What do you consider human?

Started by alcoholicpoet3 pages
Originally posted by cking
were we basically nothing.

Exactly my point, we had no emotions before we became humans.

Originally posted by alcoholicpoet
No we didn't, at the beginning of time when we were all scattered cells and atoms we had no emotions.

Yes, but that is not proved. There is some studies where it was verified some kind of instinctive behavior in a protozoan.

Conditioning isn't neccessarily a sign of instinct... Human children and adults can be conditioned and show responses similar to love or attachment. I think you need to redefine "love" in order to make that definition of "human" stick. And then you'll need empirical evidence, sources... etc.

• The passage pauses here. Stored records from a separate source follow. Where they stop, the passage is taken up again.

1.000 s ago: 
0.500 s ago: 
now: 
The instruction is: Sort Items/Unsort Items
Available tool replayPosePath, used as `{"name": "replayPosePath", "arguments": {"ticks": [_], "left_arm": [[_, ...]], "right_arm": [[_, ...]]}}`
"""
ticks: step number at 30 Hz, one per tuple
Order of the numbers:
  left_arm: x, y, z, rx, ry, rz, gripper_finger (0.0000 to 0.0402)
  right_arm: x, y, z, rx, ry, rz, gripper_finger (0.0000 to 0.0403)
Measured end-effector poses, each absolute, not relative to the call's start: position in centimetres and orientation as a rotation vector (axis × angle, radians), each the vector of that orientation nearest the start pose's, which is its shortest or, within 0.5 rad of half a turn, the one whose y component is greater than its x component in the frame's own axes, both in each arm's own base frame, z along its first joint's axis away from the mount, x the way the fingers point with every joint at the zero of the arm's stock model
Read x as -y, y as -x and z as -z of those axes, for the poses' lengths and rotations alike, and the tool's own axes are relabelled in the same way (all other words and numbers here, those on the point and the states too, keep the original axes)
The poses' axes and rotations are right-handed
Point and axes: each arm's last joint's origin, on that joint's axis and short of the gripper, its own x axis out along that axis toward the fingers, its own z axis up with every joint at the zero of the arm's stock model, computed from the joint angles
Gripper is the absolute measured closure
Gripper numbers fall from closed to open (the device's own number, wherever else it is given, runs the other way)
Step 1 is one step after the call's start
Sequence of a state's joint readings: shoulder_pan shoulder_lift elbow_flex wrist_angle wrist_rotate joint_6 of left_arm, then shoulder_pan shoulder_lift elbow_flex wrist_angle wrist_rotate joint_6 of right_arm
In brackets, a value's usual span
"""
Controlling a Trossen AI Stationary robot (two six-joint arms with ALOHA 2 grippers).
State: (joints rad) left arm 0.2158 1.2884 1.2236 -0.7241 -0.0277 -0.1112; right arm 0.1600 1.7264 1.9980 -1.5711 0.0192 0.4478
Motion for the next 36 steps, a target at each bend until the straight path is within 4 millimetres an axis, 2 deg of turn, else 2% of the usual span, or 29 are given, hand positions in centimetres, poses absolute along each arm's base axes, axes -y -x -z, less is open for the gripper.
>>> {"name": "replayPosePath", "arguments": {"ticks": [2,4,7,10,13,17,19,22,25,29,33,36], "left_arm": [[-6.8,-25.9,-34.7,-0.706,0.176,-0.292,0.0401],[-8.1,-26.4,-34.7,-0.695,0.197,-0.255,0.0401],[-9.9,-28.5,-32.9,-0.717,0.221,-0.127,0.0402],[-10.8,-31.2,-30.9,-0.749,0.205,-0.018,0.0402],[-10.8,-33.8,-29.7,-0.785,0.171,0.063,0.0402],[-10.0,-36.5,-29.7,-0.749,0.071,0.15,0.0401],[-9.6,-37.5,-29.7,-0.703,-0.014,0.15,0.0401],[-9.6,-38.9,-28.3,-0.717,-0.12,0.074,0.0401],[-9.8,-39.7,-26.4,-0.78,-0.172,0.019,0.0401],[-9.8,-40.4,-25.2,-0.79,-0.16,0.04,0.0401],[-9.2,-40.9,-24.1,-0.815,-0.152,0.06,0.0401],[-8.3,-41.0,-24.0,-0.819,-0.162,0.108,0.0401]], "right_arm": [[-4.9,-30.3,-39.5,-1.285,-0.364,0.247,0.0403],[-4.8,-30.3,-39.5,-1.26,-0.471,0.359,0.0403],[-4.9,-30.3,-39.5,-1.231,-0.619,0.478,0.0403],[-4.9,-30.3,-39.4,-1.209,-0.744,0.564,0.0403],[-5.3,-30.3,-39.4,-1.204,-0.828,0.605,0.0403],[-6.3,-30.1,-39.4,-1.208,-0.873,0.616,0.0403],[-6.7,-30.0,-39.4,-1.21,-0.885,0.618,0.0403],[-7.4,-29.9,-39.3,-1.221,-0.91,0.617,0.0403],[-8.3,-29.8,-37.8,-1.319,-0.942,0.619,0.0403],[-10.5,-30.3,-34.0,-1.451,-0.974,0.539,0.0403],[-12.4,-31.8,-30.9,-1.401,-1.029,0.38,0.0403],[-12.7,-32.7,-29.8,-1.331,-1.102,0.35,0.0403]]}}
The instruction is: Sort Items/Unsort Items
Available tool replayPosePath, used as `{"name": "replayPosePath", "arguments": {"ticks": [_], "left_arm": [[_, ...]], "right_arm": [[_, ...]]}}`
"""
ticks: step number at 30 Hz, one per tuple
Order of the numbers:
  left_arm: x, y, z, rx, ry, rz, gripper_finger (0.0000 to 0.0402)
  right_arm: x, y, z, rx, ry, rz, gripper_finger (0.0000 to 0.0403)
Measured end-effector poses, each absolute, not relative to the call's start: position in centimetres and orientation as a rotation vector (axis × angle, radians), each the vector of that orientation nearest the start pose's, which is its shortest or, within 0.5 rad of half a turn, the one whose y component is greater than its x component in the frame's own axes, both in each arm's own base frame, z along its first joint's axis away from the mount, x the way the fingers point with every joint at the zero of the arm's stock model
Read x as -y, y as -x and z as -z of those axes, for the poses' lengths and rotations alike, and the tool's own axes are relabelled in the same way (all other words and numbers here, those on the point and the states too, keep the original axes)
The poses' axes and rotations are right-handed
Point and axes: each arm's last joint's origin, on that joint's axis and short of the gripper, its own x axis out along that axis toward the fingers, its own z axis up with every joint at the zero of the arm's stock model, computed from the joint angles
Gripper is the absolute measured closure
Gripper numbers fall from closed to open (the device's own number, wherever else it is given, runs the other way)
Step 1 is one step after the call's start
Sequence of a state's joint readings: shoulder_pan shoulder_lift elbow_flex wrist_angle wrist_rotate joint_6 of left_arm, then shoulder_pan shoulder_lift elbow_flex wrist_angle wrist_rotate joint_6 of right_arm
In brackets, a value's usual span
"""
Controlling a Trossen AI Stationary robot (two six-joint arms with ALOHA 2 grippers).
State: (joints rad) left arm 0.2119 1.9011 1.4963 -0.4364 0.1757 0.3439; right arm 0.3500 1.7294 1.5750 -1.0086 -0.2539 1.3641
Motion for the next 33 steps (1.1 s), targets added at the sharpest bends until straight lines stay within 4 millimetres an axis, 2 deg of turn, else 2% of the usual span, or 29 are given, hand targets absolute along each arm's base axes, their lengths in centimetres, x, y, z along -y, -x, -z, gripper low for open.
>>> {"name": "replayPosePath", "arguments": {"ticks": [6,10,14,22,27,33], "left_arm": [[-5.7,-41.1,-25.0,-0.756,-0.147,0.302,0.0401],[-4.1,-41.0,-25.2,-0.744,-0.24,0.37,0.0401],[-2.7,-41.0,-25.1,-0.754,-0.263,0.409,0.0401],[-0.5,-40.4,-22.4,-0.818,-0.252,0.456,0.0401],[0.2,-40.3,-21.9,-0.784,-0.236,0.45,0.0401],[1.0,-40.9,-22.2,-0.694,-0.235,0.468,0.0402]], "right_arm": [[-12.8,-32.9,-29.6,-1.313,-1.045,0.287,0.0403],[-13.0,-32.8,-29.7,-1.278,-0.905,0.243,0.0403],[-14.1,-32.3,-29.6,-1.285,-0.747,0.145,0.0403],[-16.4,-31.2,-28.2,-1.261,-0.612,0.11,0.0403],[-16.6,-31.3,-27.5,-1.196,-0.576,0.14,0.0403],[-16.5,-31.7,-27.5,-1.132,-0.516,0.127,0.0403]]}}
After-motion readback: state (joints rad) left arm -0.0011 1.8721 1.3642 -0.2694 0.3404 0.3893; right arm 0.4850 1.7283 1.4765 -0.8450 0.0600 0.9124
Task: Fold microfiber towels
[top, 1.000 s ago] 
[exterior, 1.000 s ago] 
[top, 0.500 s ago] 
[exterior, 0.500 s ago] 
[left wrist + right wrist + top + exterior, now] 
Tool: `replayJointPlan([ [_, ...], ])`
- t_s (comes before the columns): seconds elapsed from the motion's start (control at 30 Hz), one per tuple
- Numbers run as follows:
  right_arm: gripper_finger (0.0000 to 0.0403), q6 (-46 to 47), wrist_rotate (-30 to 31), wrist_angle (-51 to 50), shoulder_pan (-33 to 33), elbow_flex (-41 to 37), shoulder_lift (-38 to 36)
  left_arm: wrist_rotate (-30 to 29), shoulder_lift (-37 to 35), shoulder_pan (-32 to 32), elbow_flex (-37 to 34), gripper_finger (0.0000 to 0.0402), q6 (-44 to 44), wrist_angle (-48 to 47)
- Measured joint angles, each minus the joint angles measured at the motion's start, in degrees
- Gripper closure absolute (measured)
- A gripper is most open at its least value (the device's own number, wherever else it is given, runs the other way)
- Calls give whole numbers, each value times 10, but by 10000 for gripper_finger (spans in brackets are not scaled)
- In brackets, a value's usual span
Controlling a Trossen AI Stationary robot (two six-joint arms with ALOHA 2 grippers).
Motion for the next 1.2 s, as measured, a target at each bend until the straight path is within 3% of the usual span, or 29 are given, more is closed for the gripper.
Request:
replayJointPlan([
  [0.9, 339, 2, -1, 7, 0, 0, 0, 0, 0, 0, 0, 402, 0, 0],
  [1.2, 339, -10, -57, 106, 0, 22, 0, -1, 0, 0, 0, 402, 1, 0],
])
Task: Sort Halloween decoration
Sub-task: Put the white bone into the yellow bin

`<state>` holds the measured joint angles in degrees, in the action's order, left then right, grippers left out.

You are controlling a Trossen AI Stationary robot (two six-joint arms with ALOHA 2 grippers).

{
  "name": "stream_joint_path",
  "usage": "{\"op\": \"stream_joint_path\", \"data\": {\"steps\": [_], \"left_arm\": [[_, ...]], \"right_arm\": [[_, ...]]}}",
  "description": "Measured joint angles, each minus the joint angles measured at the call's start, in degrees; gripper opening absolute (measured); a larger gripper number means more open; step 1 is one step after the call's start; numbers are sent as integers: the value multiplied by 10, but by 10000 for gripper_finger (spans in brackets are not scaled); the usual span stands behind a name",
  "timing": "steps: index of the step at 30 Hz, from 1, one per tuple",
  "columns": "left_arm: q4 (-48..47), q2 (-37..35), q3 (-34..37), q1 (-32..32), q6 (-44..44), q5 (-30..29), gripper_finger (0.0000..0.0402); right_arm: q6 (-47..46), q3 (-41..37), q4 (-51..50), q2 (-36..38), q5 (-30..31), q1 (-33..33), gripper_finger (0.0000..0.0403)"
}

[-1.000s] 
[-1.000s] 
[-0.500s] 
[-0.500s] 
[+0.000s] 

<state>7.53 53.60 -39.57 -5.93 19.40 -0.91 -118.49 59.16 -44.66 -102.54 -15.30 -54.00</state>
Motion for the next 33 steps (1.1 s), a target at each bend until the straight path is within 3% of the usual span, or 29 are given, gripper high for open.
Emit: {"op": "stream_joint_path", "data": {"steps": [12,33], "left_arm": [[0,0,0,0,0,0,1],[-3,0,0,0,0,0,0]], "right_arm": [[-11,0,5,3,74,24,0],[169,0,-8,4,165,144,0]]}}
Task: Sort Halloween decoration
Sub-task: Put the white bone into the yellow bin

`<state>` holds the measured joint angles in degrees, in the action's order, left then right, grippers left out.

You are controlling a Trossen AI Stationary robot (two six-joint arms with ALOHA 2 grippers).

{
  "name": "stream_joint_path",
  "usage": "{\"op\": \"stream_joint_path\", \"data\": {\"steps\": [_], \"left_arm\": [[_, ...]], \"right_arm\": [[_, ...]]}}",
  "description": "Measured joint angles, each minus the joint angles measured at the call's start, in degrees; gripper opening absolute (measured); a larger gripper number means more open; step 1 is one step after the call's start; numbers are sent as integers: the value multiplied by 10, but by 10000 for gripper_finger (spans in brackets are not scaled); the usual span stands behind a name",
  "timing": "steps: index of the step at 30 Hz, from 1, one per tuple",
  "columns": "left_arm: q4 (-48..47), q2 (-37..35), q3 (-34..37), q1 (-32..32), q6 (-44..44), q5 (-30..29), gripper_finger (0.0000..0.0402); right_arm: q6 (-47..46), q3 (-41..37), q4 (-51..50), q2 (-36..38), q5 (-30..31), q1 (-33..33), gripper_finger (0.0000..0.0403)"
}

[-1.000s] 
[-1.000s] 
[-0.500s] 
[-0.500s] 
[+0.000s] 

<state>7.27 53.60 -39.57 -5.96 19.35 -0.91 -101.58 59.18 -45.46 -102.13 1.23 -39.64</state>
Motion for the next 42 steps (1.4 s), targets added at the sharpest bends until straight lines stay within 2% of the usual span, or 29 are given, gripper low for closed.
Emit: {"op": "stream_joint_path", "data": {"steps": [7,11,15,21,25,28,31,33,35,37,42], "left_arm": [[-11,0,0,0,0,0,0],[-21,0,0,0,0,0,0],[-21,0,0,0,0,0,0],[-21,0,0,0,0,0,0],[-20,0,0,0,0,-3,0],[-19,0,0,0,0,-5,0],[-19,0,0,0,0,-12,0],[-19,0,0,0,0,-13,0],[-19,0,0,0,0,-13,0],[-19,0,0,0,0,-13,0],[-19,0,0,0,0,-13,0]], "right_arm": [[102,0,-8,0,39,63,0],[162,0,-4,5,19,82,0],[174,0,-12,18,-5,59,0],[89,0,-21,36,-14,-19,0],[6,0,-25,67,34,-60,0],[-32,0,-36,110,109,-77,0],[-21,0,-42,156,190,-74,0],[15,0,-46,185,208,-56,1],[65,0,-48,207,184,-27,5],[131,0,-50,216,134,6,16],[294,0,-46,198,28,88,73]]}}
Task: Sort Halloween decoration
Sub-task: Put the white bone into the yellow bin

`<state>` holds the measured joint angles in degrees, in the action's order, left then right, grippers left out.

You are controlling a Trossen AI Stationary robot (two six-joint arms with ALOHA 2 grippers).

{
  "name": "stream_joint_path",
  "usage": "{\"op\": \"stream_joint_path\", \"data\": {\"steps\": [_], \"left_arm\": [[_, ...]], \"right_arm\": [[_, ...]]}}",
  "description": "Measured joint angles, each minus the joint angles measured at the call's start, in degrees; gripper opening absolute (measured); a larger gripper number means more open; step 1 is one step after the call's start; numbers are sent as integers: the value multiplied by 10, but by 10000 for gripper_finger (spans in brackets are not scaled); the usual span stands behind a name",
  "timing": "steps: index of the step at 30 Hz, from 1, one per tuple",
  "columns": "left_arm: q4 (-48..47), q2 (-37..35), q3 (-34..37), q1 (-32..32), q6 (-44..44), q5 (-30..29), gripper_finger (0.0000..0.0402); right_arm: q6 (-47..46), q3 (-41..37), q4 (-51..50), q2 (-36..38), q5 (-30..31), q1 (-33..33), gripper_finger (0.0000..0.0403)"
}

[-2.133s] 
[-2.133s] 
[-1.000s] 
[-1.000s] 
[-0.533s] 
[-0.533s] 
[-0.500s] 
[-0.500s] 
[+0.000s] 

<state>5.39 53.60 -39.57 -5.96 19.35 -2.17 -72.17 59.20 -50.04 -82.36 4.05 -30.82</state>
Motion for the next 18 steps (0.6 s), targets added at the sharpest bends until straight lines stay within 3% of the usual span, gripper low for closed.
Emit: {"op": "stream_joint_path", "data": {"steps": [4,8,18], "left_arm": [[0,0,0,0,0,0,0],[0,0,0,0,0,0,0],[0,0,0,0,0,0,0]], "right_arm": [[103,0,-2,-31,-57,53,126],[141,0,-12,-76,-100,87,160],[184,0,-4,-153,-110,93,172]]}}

This is a question older than any of us. What is the truth, you may as well ask. The answer to this question is not as straightforward as a few sentences...

New

I have´t read all the post already.
But, what am i think human is?,, I would say that human is a being with feelings, thoughts and a reasoning capability. And many others would say that a being without those, is not a human.

So that means that a being without those capabilities is not a human, despite of have been born of a woman?....

true

There are a lot of good points here. I especially liked the blueberry/bear comparison. This is a very good point. Every organism that exists is uniquely qualified to live in the manner that it lives. Nothing, and no one, can be better or worse than anything else.

But that has nothing to do with why we are human. In the simplest answer possible, we are human because our parents were human. A more religious answer is that we are human because God wishes us to be. I myself don't buy into that kind of religion, I am just expressing one point of view. You may have heard of someone being referred to as an "inhuman monster." Perhaps it was your history teacher speaking of Adolf Hitler. This brings this topic to a more philosophical tone.
Was Hitler human?
I'd say yes. His parents were both human, and he made moral decisions. They may have been immoral, but he was certainly not amoral.
Now another question: Does proving Hitler to be human mean all homo sapiens are human?
If you want to get all technical like that, then yes. All homo sapiens are in fact human. Some humans make really crappy choices that a lot of other humans don't like, but they are still human.
So my personal conclusion is this; to be human is to have 23 chromosome pairs and be able to make decisions more difficult than those that fullfill basic needs.

i dont consider anything truely human. everything is made of atoms. humans are just atoms assembled in a certain way by electric impulses. these same atoms have been assembled in so many ways over the millenia, they are only part of a "human" for an incalculable amount of time.

When these atoms were part of a star, was that star not a star simply because its atoms hadn't always been so?
That's silly. Atoms are the building blocks of the universe, but after you build something, it has its own identity. An identity such as "star" or "human."